Natalie Clifford Barney was a woman of note who led Paris society in many ways and always slightly ahead of her time. Ms. Barney was born in 1876 in Dayton, Ohio to a wealthy and prominent Ohio family that can be traced back to the 1600s, at the age of eleven she was sent to a French boarding school. She returned to the States but continued to travel to Europe and came by her artistic interests through her mother, who at one time studied with Whistler in Paris. Like her mother, Natalie was a free spirit, but rather defiant and willful, especially when it came to outmoded Victorian values.
Barney herself contributed a chapter to Idylle Saphique in which she described reclining at de Pougy’s feet in a screened box at the theater, watching Sarah Bernhardt’s play Hamlet. During intermission, Barney (as “Flossie”) compares Hamlet’s plight with that of women: “What is there for women who feel the passion for action when pitiless Destiny holds them in chains? Destiny made us women at a time when the law of men is the only law that is recognized.”She also wrote Lettres à une Connue (Letters to a Woman I Have Known), her own epistolary novel about the affair. Although Barney failed to find a publisher for the book and later called it naïve and clumsy, it is notable for its discussion of homosexuality, which Barney regarded as natural and compared to albinism. “My queerness,” she said, “is not a vice, is not deliberate, and harms no one.”
She was soon to let her hair down and her general demeanor was a godsend to the gossip columnists. She was witty and outgoing, with long blond hair and clear blue eyes. She could ride a horse better than most, play the violin, write poetry and understand French and German. Nathalie was wealthy, bold and uninterested in men except for their brains or talent.
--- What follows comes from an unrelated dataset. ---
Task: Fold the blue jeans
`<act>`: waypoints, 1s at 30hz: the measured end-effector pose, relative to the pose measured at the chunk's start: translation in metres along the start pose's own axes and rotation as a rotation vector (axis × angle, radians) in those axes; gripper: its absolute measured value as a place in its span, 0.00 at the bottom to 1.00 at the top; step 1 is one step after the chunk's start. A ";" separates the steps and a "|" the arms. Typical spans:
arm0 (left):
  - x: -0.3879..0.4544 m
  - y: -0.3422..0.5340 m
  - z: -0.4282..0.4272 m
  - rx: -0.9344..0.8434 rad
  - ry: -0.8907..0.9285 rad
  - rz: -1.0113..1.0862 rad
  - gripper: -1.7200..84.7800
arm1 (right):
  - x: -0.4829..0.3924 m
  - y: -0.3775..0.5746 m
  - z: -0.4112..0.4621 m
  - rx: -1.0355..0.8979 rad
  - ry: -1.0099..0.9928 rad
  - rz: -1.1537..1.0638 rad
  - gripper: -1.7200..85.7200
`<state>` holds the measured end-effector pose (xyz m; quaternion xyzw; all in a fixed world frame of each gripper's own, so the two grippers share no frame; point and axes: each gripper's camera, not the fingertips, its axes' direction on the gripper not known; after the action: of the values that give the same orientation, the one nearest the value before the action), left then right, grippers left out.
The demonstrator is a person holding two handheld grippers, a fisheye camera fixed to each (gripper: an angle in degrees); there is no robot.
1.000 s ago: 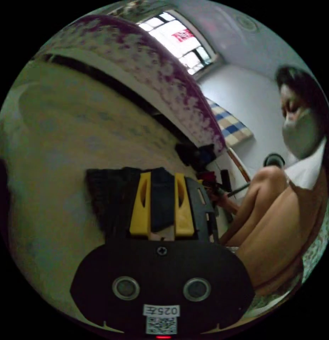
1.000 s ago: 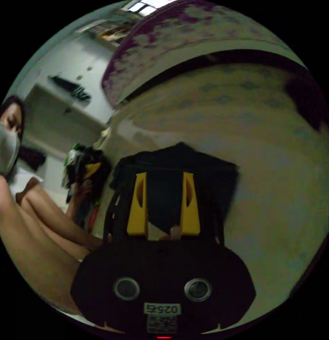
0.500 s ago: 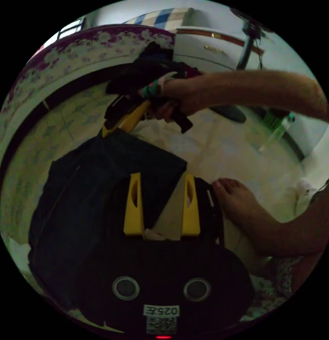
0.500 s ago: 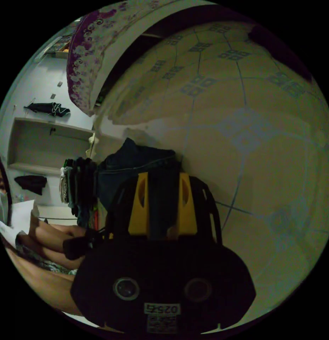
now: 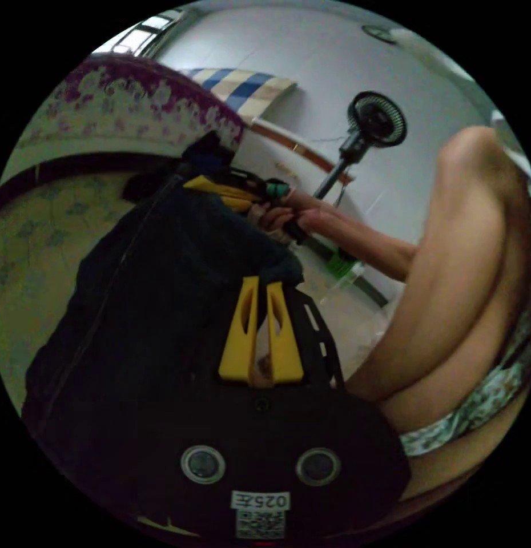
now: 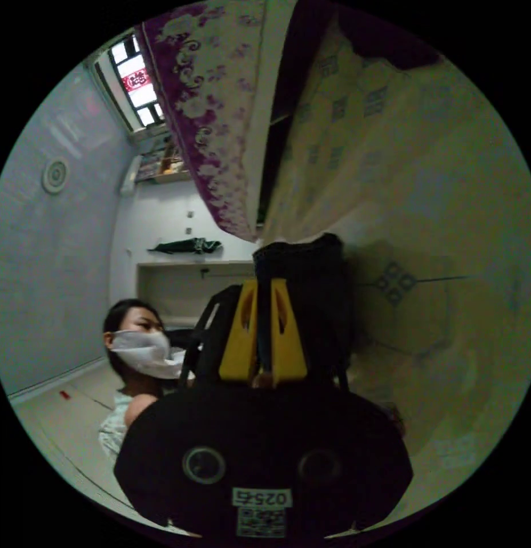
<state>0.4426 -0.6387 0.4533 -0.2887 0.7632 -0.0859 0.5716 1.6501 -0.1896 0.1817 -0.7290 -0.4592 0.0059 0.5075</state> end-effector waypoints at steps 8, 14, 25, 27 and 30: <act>-0.035 0.054 -0.277 0.347 0.000 -0.422 0.00 | 0.019 -0.007 0.210 -0.257 -0.030 -0.173 0.08; -0.082 0.174 -0.404 0.428 -0.223 -0.999 0.05 | 0.172 -0.004 0.382 -0.660 0.099 -0.186 0.01; -0.075 0.073 -0.572 0.080 -0.515 -0.967 0.11 | 0.208 0.075 0.267 -0.323 0.382 -0.333 0.20; -0.071 0.087 -0.618 0.199 -0.436 -1.068 0.13 | 0.271 0.097 0.256 -0.253 0.353 -0.143 0.24; -0.084 0.057 -0.661 0.433 -0.203 -1.024 0.22 | 0.340 0.120 0.279 -0.282 0.274 0.021 0.27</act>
<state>-0.1712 -0.6782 0.7159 -0.5052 0.4318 -0.4786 0.5738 1.7940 0.2375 0.1126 -0.7915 -0.3748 -0.1524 0.4581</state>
She preferred women and had a number of lesbian affairs with fashionable women of her time.
During the period of the great flowering of the Paris literary salon movement in the early twentieth century, Nathalie moved into an elegant house at 20, rue Jacob. It was a quiet retreat on a tiny street very near the Latin Quarter, protected by a wall and deep courtyard. The garden contained a Doric temple that boasted the words à l’amité (to friendship) carved into the stone. Like Gertrude Stein, she hosted a literary salon every Friday between 4:30 and 8 PM. No liquor was served as titled visitors and ordinary folk gathered mostly to talk.
Natalie’s salons were true literary gatherings, with great names performing to crowds of famous and talented literati. Her guests included a Who’s Who of the arts, such as: Colette, Joyce, Edna St Vincent Millay, Gertrude and Alice, TS Eliot, Isadora Duncan, Ezra Pound, Nancy Cunard, and Peggy Guggenheim, as well as Adrienne Monnier and Sylvia Beach, F Scott Fitzgerald, Caresse and Harry Crosby, Sinclair Lewis, and Janet Flanner. Soirées were organized around readings or concerts and continued for almost 60 years. Truman Capote and Françoise Sagan were even guests. George Antheil previewed his First String Quartet, Paul Poiret and Colette performed Colette’s La Vagabonde, Gertrude read from her Making of Americans, Virgil Thompson played and sang his own compositions, and the famous harpsichordist Wanda Landowska performed. There is evidence that the infamous (and naked) Mata Hari once rode through one of Natalie’s gardens on a white horse.
People were drawn to her soirées because of her charismatic personality and her connections. She was an “amazon” who carried herself like a fashionable lady. She was arguably the most candid and daring lesbian of her time. Natalie was a tiny woman with great presence; it was her reputation and aura that made her look tall. She had many lesbian lovers whom she wrote about and who wrote about her. She had a talent for the correct word who often made her guests feel small in her company–but if you had the chance, you returned to be surrounded by some of the most talented people in Paris.
Her lesbian love affairs were infamous. Renée Vivienne actually committed suicide for her. Others among her lovers were Liane de Pougy and painter, Romaine Brooks, whose portrait of Natalie was one of her greatest works. Natalie’s was an unusual mind of the best quality; she supplied an atmosphere where people met and became intimate quickly. Her life was like that of a character from a Henry James novel.
While she was intimate with some, witty and charming with others, Natalie was extremely difficult to really know. Her friends used her as heroine of their books. She was known as someone who shattered and defied tradition. She professed a vocal anti-Semitism during the Second war even though her family had a Jewish heritage. She was a contradiction who was denied nothing during her long life. She ruled the roost in a period of salon women. To some, she was a big help. To others, she was interested only in herself, but this was Paris when people wanted freedom to be themselves. She was like so many of her generation but there was only one Natalie.
Natalie died in February 1972. She was almost 100 years old.
Natalie’s willingness to accept others, even as she accepted herself, was her greatest legacy. She remains more obscure than she deserves, but in 2009 she did receive one oddly fitting tribute in the city of her birth. A plaque in Dayton, Ohio honoring Barney became the first in the state’s history to note the sexuality of the person it honoured. Natalie, never ashamed of who she was, would have approved.